* Task directions
Without leaving anything out, print every line of the data.

[Items listed in a dataset]
= = =

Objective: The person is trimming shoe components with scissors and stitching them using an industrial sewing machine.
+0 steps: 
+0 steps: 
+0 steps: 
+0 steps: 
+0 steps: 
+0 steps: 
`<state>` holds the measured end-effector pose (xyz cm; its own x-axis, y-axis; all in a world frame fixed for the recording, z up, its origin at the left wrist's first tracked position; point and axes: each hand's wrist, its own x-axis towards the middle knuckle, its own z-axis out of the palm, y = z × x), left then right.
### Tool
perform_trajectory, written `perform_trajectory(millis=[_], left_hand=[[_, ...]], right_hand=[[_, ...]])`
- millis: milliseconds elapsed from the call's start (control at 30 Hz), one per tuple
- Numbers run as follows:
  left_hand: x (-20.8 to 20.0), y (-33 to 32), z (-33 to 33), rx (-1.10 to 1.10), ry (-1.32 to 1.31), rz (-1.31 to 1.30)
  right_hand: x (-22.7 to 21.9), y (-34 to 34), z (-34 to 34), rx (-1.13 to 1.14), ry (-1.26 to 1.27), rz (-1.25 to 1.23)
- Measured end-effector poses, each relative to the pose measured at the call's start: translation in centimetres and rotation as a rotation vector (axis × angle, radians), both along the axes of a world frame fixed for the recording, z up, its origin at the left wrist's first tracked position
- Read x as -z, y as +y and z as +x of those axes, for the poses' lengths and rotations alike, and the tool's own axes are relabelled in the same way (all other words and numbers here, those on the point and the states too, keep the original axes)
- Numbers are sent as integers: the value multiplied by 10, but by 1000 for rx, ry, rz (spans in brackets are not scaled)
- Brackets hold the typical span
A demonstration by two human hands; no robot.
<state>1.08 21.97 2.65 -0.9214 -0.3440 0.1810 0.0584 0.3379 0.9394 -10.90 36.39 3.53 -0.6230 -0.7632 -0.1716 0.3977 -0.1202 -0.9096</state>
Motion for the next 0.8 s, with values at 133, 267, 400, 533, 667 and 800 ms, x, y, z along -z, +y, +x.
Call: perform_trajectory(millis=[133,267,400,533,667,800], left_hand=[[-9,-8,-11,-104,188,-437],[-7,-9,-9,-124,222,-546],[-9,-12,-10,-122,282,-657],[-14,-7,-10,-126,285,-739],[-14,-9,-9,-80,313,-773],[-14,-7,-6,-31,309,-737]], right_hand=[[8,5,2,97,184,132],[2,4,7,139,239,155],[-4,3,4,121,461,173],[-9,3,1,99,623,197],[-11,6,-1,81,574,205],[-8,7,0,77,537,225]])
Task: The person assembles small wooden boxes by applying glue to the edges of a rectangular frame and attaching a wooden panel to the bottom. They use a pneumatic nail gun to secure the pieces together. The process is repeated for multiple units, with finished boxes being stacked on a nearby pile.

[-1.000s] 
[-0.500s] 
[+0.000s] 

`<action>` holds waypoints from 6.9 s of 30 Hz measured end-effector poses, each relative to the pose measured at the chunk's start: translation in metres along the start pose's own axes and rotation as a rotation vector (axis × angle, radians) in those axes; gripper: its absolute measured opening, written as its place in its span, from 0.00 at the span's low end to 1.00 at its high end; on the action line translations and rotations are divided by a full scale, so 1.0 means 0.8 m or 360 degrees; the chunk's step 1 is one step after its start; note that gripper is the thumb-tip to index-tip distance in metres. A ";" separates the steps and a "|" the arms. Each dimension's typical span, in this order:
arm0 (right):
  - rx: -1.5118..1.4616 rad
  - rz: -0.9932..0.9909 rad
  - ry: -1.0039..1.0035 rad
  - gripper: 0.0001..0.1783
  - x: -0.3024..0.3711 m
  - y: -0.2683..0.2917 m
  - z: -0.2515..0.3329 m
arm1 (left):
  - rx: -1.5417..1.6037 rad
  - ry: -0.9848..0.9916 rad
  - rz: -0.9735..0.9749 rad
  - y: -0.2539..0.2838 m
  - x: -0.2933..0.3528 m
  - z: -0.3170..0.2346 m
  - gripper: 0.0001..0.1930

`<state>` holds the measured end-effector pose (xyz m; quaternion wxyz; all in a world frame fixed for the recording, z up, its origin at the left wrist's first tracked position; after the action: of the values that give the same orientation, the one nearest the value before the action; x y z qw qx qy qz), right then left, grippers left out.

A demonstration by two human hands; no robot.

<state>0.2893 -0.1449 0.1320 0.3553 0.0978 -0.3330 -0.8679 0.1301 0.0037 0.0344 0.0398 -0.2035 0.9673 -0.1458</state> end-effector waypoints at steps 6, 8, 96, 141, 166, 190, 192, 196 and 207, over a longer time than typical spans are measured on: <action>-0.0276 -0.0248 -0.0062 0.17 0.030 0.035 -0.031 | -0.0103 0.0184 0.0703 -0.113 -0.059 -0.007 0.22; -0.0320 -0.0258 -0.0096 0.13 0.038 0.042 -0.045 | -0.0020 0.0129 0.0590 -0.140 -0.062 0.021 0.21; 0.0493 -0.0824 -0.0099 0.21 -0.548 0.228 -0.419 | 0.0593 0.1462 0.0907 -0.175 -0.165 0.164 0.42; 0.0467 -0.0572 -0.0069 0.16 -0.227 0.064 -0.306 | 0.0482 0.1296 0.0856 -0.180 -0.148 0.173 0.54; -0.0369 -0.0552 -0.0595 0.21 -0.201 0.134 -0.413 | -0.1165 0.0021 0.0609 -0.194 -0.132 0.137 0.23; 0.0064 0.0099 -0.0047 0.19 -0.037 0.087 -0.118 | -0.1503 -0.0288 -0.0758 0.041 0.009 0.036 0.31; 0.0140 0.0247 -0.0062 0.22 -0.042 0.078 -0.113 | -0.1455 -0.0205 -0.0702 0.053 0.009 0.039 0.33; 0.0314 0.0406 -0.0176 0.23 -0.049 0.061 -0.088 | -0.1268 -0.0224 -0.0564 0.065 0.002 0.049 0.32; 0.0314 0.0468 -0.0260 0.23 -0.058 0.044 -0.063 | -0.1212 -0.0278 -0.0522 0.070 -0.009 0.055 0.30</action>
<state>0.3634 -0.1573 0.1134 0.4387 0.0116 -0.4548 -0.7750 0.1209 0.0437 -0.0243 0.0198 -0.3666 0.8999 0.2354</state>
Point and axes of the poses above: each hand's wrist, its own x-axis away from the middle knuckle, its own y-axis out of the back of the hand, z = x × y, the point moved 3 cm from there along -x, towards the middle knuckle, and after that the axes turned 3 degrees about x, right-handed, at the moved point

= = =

* Written response
Objective: The person is trimming shoe components with scissors and stitching them using an industrial sewing machine.
+0 steps: 
+0 steps: 
+0 steps: 
+0 steps: 
+0 steps: 
+0 steps: 
`<state>` holds the measured end-effector pose (xyz cm; its own x-axis, y-axis; all in a world frame fixed for the recording, z up, its origin at the left wrist's first tracked position; point and axes: each hand's wrist, its own x-axis towards the middle knuckle, its own z-axis out of the palm, y = z × x), left then right.
### Tool
perform_trajectory, written `perform_trajectory(millis=[_], left_hand=[[_, ...]], right_hand=[[_, ...]])`
- millis: milliseconds elapsed from the call's start (control at 30 Hz), one per tuple
- Numbers run as follows:
  left_hand: x (-20.8 to 20.0), y (-33 to 32), z (-33 to 33), rx (-1.10 to 1.10), ry (-1.32 to 1.31), rz (-1.31 to 1.30)
  right_hand: x (-22.7 to 21.9), y (-34 to 34), z (-34 to 34), rx (-1.13 to 1.14), ry (-1.26 to 1.27), rz (-1.25 to 1.23)
- Measured end-effector poses, each relative to the pose measured at the call's start: translation in centimetres and rotation as a rotation vector (axis × angle, radians), both along the axes of a world frame fixed for the recording, z up, its origin at the left wrist's first tracked position
- Read x as -z, y as +y and z as +x of those axes, for the poses' lengths and rotations alike, and the tool's own axes are relabelled in the same way (all other words and numbers here, those on the point and the states too, keep the original axes)
- Numbers are sent as integers: the value multiplied by 10, but by 1000 for rx, ry, rz (spans in brackets are not scaled)
- Brackets hold the typical span
A demonstration by two human hands; no robot.
<state>1.08 21.97 2.65 -0.9214 -0.3440 0.1810 0.0584 0.3379 0.9394 -10.90 36.39 3.53 -0.6230 -0.7632 -0.1716 0.3977 -0.1202 -0.9096</state>
Motion for the next 0.8 s, with values at 133, 267, 400, 533, 667 and 800 ms, x, y, z along -z, +y, +x.
Call: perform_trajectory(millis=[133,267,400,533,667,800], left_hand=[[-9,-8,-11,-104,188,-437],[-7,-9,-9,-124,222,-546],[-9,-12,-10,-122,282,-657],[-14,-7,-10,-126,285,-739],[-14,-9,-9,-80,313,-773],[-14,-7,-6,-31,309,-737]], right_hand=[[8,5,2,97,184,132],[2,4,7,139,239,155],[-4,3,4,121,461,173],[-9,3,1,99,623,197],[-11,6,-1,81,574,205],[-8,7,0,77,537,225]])
Task: The person assembles small wooden boxes by applying glue to the edges of a rectangular frame and attaching a wooden panel to the bottom. They use a pneumatic nail gun to secure the pieces together. The process is repeated for multiple units, with finished boxes being stacked on a nearby pile.

[-1.000s] 
[-0.500s] 
[+0.000s] 

`<action>` holds waypoints from 6.9 s of 30 Hz measured end-effector poses, each relative to the pose measured at the chunk's start: translation in metres along the start pose's own axes and rotation as a rotation vector (axis × angle, radians) in those axes; gripper: its absolute measured opening, written as its place in its span, from 0.00 at the span's low end to 1.00 at its high end; on the action line translations and rotations are divided by a full scale, so 1.0 means 0.8 m or 360 degrees; the chunk's step 1 is one step after its start; note that gripper is the thumb-tip to index-tip distance in metres. A ";" separates the steps and a "|" the arms. Each dimension's typical span, in this order:
arm0 (right):
  - rx: -1.5118..1.4616 rad
  - rz: -0.9932..0.9909 rad
  - ry: -1.0039..1.0035 rad
  - gripper: 0.0001..0.1783
  - x: -0.3024..0.3711 m
  - y: -0.2683..0.2917 m
  - z: -0.2515..0.3329 m
arm1 (left):
  - rx: -1.5417..1.6037 rad
  - ry: -0.9848..0.9916 rad
  - rz: -0.9735..0.9749 rad
  - y: -0.2539..0.2838 m
  - x: -0.2933..0.3528 m
  - z: -0.3170..0.2346 m
  - gripper: 0.0001..0.1930

`<state>` holds the measured end-effector pose (xyz m; quaternion wxyz; all in a world frame fixed for the recording, z up, its origin at the left wrist's first tracked position; after the action: of the values that give the same orientation, the one nearest the value before the action; x y z qw qx qy qz), right then left, grippers left out.

A demonstration by two human hands; no robot.

<state>0.2893 -0.1449 0.1320 0.3553 0.0978 -0.3330 -0.8679 0.1301 0.0037 0.0344 0.0398 -0.2035 0.9673 -0.1458</state> end-effector waypoints at steps 6, 8, 96, 141, 166, 190, 192, 196 and 207, over a longer time than typical spans are measured on: <action>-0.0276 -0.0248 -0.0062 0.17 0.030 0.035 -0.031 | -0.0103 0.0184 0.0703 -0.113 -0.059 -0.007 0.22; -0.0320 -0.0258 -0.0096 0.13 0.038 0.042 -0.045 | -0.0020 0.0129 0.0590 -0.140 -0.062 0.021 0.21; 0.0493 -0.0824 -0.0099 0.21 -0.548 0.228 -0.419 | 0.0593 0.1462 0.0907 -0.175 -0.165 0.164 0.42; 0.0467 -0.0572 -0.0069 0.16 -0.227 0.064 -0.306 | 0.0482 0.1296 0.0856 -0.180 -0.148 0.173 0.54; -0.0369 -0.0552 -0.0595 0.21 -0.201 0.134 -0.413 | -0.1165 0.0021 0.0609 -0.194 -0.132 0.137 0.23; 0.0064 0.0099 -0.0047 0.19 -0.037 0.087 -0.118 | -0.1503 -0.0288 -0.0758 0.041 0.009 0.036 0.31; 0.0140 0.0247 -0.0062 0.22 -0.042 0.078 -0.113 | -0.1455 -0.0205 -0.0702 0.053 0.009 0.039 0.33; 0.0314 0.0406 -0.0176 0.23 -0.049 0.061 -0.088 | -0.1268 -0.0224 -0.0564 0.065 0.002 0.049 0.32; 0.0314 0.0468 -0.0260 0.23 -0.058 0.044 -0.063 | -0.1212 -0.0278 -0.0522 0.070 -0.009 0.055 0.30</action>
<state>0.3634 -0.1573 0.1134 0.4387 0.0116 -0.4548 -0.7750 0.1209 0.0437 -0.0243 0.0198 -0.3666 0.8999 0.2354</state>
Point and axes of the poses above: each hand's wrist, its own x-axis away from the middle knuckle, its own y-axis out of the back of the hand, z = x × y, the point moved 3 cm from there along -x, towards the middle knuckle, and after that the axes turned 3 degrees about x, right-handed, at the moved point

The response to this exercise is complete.